At its worst, however, this science can fall into a futile intellectual introversion. Ultimately, superficial arguments over the possible context of articles (this sentence just has to have an implicit τὸ in it) or whether or not a word begins with a breathing will not necessarily enhance the proceedings. Still, even the adjunct contribution of a classical/ecclesiastical languages specialist might enhance the necessary theological discovery.
Jordan, please comment as frequently as you like!
Sister Núria Calduch-Benages is a philologist, but she seems to have a degree in German philology, so I do not know if that would answer your concern.
On another front, however, I do hope they will consider the recent philological study by Yale scripture scholar John Collins. Here is the description from Oxford University Press. I have not read the book, but if his insights are valid, it could change the frame for evaluating quite a bit of the textual evidence, especially for Phoebe, the only person in the New Testament who is actually called a deacon.

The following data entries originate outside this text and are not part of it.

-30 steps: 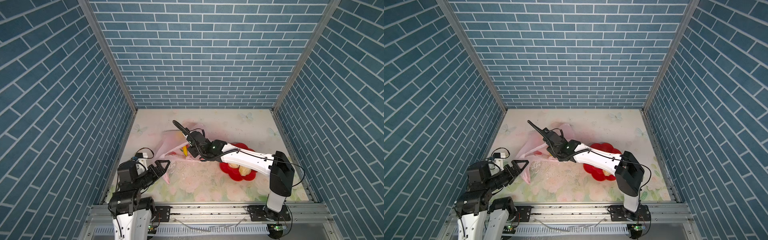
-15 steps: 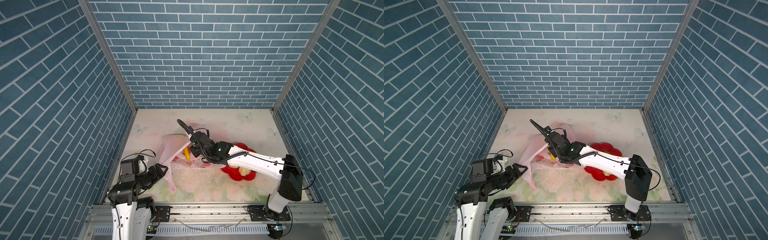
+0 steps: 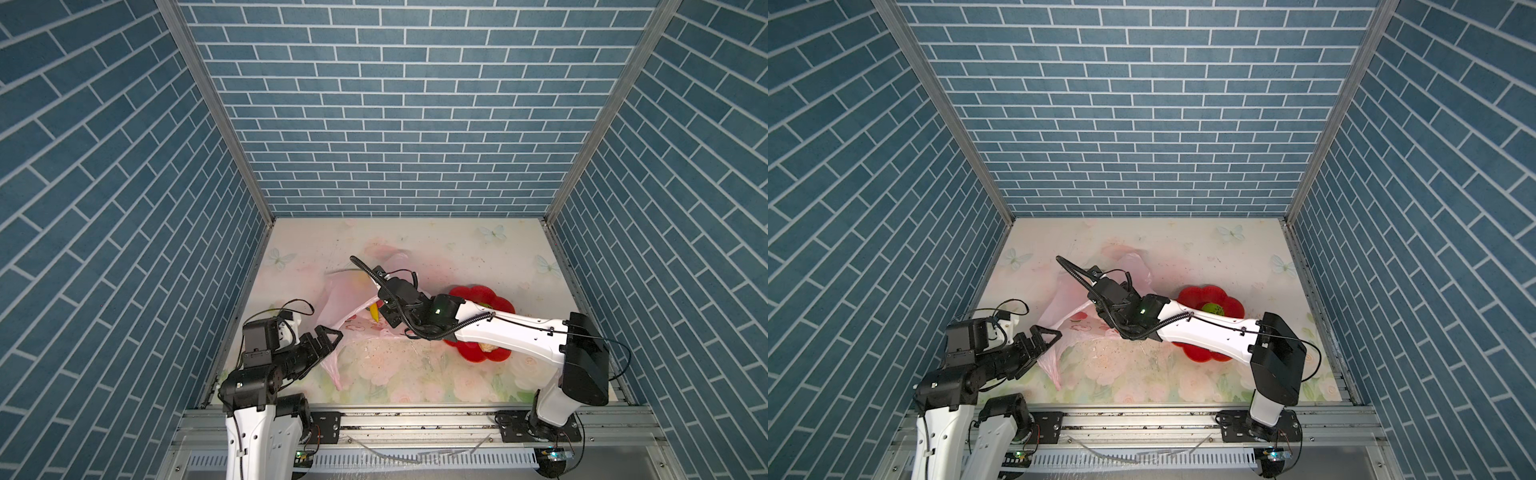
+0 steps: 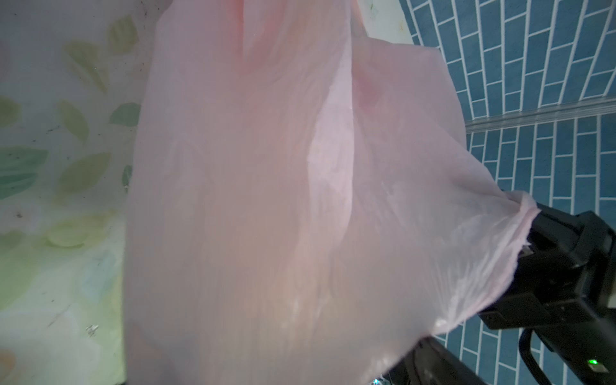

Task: Take the fake fruits out of the plastic bag

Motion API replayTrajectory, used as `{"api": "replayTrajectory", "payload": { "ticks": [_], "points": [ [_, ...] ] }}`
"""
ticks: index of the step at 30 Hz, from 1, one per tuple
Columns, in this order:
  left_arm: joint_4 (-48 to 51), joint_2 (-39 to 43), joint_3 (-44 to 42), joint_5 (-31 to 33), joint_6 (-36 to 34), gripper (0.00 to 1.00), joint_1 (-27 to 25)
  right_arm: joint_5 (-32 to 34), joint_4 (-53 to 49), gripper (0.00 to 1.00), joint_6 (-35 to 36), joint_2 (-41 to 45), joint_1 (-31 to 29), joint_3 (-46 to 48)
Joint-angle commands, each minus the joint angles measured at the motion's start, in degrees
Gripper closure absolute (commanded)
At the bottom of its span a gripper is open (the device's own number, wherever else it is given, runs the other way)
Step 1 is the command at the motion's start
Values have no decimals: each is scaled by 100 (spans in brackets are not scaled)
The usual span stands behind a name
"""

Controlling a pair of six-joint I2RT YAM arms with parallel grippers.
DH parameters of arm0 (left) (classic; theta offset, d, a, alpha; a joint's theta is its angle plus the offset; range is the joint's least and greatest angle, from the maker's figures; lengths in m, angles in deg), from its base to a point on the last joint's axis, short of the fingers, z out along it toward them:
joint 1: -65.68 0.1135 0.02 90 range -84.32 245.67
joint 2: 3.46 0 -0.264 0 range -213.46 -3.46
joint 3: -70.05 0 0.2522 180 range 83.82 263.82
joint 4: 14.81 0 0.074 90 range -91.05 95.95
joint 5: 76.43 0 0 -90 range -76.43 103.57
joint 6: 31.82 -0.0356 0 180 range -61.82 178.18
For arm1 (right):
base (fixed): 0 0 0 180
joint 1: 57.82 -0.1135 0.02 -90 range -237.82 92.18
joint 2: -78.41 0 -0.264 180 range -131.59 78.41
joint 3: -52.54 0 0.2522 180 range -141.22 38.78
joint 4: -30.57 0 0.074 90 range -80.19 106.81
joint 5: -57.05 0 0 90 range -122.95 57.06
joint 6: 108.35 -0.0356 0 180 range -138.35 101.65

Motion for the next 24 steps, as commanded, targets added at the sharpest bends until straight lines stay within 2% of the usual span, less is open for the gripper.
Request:
{"api": "replayTrajectory", "payload": {
  "ticks": [1, 4, 10, 11, 18, 20, 21, 24],
  "points": [
    [465, -189, 364, 487, -603, 3, -20, 107, 78, 100, -181, 109, -38, -82],
    [453, -419, 350, 645, -799, 7, -20, 54, 79, 100, -128, 135, -39, -156],
    [319, -519, 303, 736, -745, 11, -21, -95, 79, 100, -49, 141, -37, -344],
    [304, -535, 308, 767, -708, 16, -20, -106, 79, 100, -30, 132, -37, -369],
    [-61, -817, 294, 618, -371, 68, -19, -74, -36, 100, 168, 210, -31, -374],
    [-39, -817, 329, 607, -363, 78, -22, -71, -113, 100, 238, 252, -22, -382],
    [-35, -815, 349, 596, -348, 82, -25, -83, -190, 98, 262, 277, -21, -402],
    [31, -969, 433, 503, -296, 89, -19, -214, -634, 74, 257, 406, -27, -523]
  ]
}}
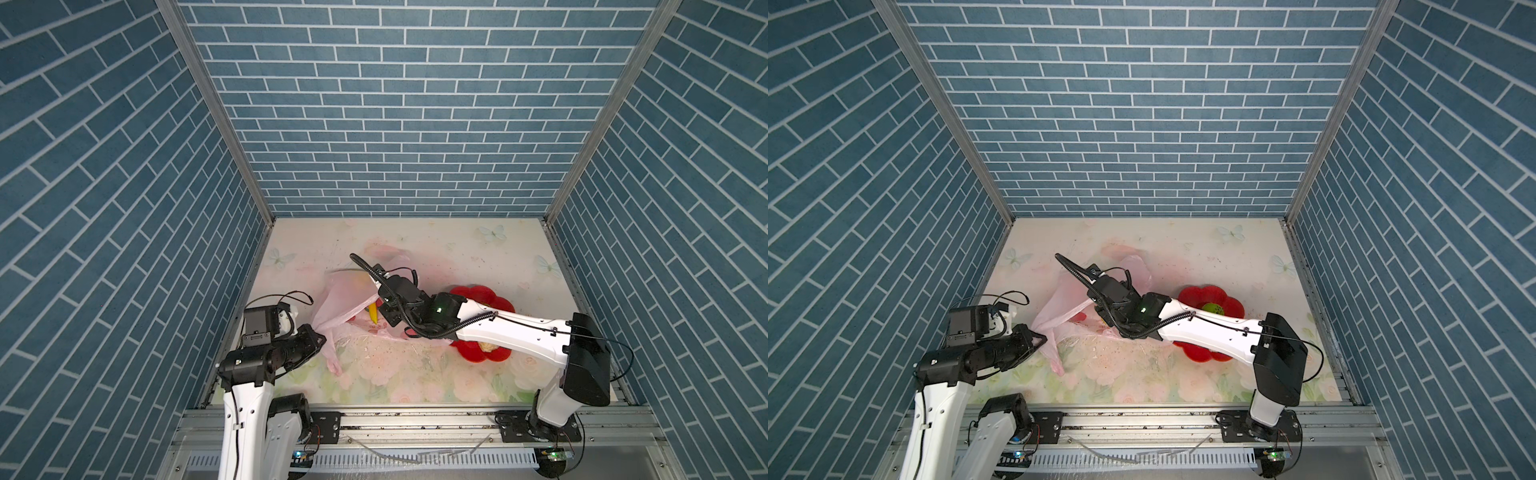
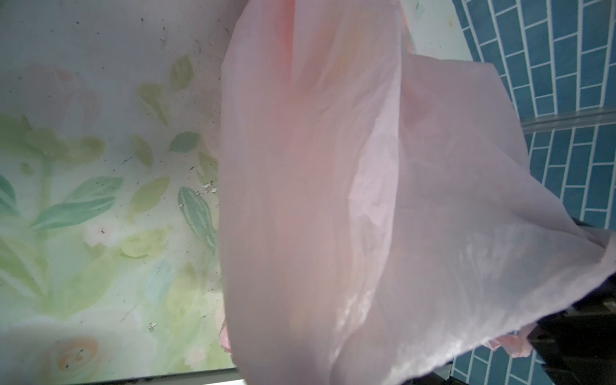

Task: Take the fake fruits out of the plastic bag

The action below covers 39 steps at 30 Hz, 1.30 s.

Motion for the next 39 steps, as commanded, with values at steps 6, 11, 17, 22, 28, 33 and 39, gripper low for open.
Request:
{"api": "replayTrajectory", "payload": {
  "ticks": [6, 11, 17, 22, 28, 33, 39],
  "points": [
    [542, -15, 451, -176, 30, 94, -21, -476, -1504, 42, -484, 1159, -28, -409],
    [512, 31, 448, -290, 344, 98, -146, -655, -1971, 55, -1102, 1742, -251, -390],
    [282, 50, 210, -506, 567, 99, -266, -611, -1556, 85, -1666, 1461, -865, -270],
    [123, 292, 34, -554, 781, 99, -376, -371, -356, 95, -2251, 729, -986, 199],
    [-148, 315, 7, -703, 1022, 99, -394, 221, 752, 98, -2406, 12, -987, 441],
    [-223, 272, 113, -767, 1096, 99, -453, 364, 1061, 99, -2396, -532, -824, 264],
    [-448, 337, -43, -865, 1209, 98, -473, -698, 1859, 98, -2453, -1079, -420, 329]
  ]
}}
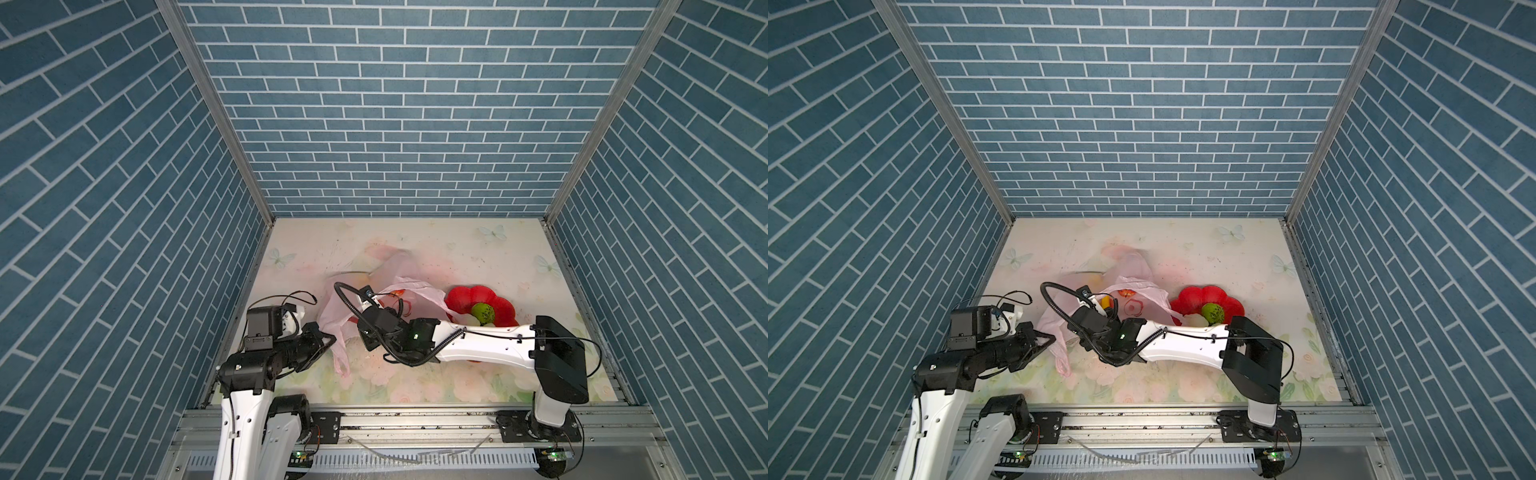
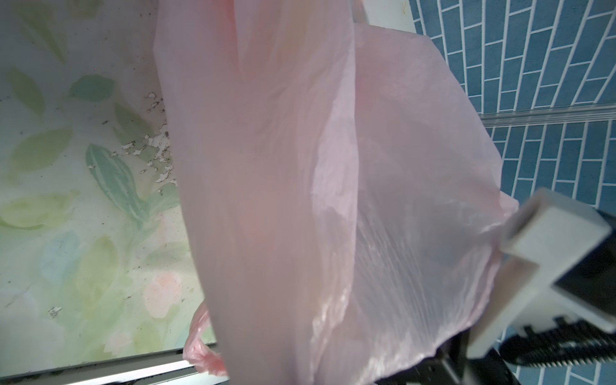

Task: Take the fake fruits out of the plastic bag

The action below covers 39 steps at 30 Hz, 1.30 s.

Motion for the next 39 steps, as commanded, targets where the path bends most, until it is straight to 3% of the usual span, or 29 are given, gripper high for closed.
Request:
{"api": "replayTrajectory", "payload": {
  "ticks": [1, 13, 16, 19, 24, 30, 39],
  "points": [
    [-261, 98, -140, -129, 120, 98, -25, -856, 601, 97, -257, -306, 188, -47],
    [-297, 570, -632, -45, 293, 96, -25, -3043, 255, 98, -456, -584, 280, 439],
    [-228, 597, -692, -17, 257, 96, -25, -2788, 133, 98, -498, -446, 311, 606],
    [-201, 617, -742, -6, 237, 96, -25, -1945, 95, 96, -584, -208, 396, 735],
    [-150, 725, -930, -16, 239, 96, -25, -725, -313, 78, -543, -170, 569, 322],
    [-63, 782, -1073, -29, 193, 96, -25, -577, -662, 52, -361, -801, 901, -531],
    [-157, 787, -1142, -71, 248, 96, -25, -777, -848, 46, -328, -1632, 1149, -1350]
  ]
}}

Diakonia: Re-Interpreting the Ancient Sources
This is the first comprehensive study of the Greek word ”diakonia,” from which the word ”deacon” is derived. Diakonia and its cognates appear frequently throughout the New Testament, but its precise meaning has long been disputed. Today, it is usually translated ”service” or ”ministry.” As Collins shows, this understanding of diakonia has been important to the development of a modern consensus about the nature of Christian ministry. Collins conducts an exhaustive study of diakonia in Christian and non-Christian sources from about 200 BCE to 200 CE. He finds that in all such sources the word is used to mean ”messenger” or ”emissary,” and has no implications of humility or of helping the needy. This discovery undermines much of the theological discussion of ministry that has taken place over the past fifty years.
… the word is used to mean ”messenger” or ”emissary,”…
This is very interesting.
And apropos of nothing perhaps, my very much non-expert self thought, immediately, of Mary Magdalene.
Thank you for your work here. It is always good to understand who is actually working on these commissions.